▶ What is expected
Reproduce word for word the lines of the listing from the first one through the one with "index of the", omitting every picture.

** Information shown follows **

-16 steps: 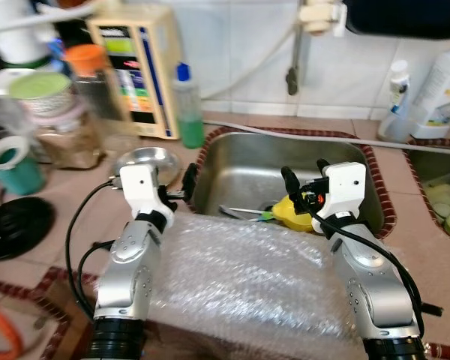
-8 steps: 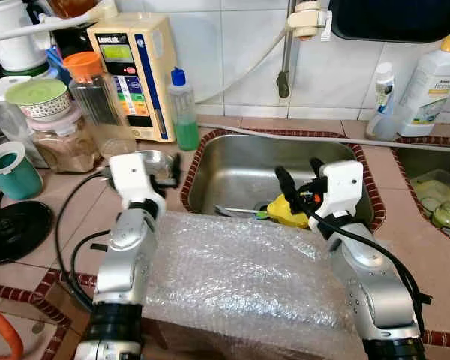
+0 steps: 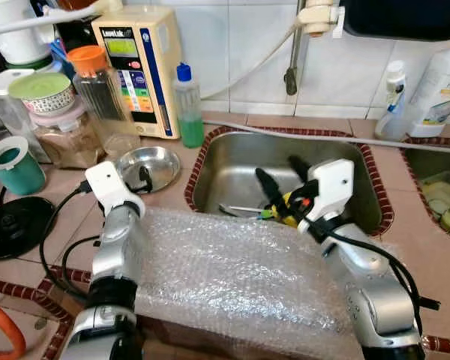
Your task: Kitchen organization
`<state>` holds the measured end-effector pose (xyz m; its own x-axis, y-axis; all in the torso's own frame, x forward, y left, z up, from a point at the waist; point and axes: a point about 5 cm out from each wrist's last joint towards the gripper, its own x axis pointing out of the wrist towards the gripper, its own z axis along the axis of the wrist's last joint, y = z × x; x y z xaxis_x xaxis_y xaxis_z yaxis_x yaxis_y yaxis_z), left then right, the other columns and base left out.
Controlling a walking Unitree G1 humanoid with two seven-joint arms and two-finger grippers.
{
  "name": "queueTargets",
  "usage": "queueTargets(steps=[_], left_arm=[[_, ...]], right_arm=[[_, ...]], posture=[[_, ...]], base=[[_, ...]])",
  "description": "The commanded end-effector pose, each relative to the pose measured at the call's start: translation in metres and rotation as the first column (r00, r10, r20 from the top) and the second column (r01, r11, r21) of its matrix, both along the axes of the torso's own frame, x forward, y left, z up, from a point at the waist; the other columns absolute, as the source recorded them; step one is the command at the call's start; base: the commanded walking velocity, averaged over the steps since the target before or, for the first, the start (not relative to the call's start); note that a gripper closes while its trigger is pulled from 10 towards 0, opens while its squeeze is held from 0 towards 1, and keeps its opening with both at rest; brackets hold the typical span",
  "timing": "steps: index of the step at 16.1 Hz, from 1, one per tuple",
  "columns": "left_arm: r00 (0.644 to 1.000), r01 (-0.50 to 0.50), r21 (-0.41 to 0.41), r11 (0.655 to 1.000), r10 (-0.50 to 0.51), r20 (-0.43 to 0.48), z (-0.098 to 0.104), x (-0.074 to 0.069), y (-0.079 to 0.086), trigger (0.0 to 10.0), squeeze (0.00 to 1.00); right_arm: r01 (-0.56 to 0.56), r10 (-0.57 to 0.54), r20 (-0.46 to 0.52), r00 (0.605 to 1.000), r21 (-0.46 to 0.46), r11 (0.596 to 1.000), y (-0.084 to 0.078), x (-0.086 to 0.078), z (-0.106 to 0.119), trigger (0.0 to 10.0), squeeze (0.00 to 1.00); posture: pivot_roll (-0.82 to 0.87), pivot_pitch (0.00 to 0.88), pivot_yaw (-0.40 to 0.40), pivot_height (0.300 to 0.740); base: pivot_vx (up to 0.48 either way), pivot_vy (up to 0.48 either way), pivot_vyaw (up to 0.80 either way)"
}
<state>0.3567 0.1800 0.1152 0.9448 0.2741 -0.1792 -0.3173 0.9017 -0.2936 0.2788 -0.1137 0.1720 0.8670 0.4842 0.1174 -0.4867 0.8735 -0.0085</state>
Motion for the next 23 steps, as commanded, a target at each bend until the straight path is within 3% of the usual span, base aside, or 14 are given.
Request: queueTargets(steps=[1, 4, 9, 15, 19, 21, 23], left_arm=[[0.999, -0.026, -0.006, 1.0, 0.026, 0.021, 0.009, 0.006, 0.004, 10.0, 0.0], [0.996, -0.087, -0.065, 0.994, 0.086, -0.024, 0.011, 0.015, 0.012, 10.0, 0.0], [0.98, -0.174, -0.084, 0.981, 0.164, -0.11, 0.017, 0.026, 0.032, 10.0, 0.0], [0.966, -0.14, -0.188, 0.972, 0.092, -0.243, 0.005, 0.028, 0.023, 10.0, 0.0], [0.963, -0.12, -0.23, 0.966, 0.056, -0.265, 0.002, 0.028, 0.019, 10.0, 0.0], [0.952, -0.133, -0.236, 0.963, 0.058, -0.299, -0.005, 0.024, 0.021, 0.0, 0.0], [0.932, -0.177, -0.222, 0.959, 0.091, -0.35, -0.017, 0.016, 0.032, 0.0, 0.0]], right_arm=[[-0.075, 0.074, 0.023, 0.997, 0.009, 0.997, 0.01, -0.006, 0.008, 10.0, 0.0], [-0.155, 0.155, 0.004, 0.988, 0.002, 0.988, 0.016, -0.013, 0.007, 10.0, 0.0], [-0.157, 0.157, -0.004, 0.988, -0.005, 0.988, 0.019, -0.019, 0.005, 10.0, 0.0], [-0.161, 0.161, -0.011, 0.987, -0.005, 0.987, 0.021, -0.021, 0.004, 10.0, 0.0], [-0.179, 0.179, -0.024, 0.984, -0.008, 0.984, 0.023, -0.024, 0.002, 10.0, 0.0], [-0.179, 0.179, -0.027, 0.984, -0.012, 0.984, 0.023, -0.024, 0.001, 10.0, 0.0], [-0.174, 0.173, -0.028, 0.985, -0.015, 0.985, 0.023, -0.024, 0.0, 10.0, 0.0]], posture=[[-0.07, 0.0, 0.098, 0.74], [-0.08, 0.0, 0.112, 0.74], [-0.09, 0.0, 0.15, 0.74], [-0.1, 0.0, 0.158, 0.74], [-0.1, 0.0, 0.163, 0.74], [-0.1, 0.0, 0.165, 0.74], [-0.1, 0.0, 0.165, 0.74]], base=[[0.0, 0.0, 0.0], [0.0, 0.0, 0.0], [0.0, 0.0, 0.0], [0.0, 0.0, 0.0], [0.0, 0.0, 0.0], [0.0, 0.0, 0.0], [0.0, 0.0, 0.0]])
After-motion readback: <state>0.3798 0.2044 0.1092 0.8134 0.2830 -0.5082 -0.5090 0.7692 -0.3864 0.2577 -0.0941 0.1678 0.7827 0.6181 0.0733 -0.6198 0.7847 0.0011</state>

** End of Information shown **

▶ Answer space
-16 steps: 
-8 steps: 
+0 steps: 
Your task: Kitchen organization
`<state>` holds the measured end-effector pose (xyz m; its own x-axis, y-axis; all in the torso's own frame, x forward, y left, z up, from a point at the waist; point and axes: a point about 5 cm out from each wrist's last joint towards the gripper, its own x axis pointing out of the wrist towards the gripper, its own z axis along the axis of the wrist's last joint, y = z × x; x y z xaxis_x xaxis_y xaxis_z yaxis_x yaxis_y yaxis_z), left then right, the other columns and base left out.
Controlling a walking Unitree G1 humanoid with two seven-joint arms and two-finger grippers.
{
  "name": "queueTargets",
  "usage": "queueTargets(steps=[_], left_arm=[[_, ...]], right_arm=[[_, ...]], posture=[[_, ...]], base=[[_, ...]])",
  "description": "The commanded end-effector pose, each relative to the pose measured at the call's start: translation in metres and rotation as the first column (r00, r10, r20 from the top) and the second column (r01, r11, r21) of its matrix, both along the axes of the torso's own frame, x forward, y left, z up, from a point at the waist; the other columns absolute, as the source recorded them; step one is the command at the call's start; base: the commanded walking velocity, averaged over the steps since the target before or, for the first, the start (not relative to the call's start); note that a gripper closes while its trigger is pulled from 10 towards 0, opens while its squeeze is held from 0 towards 1, and keeps its opening with both at rest; brackets hold the typical span",
  "timing": "steps: index of the step at 16.1 Hz, from 1, one per tuple",

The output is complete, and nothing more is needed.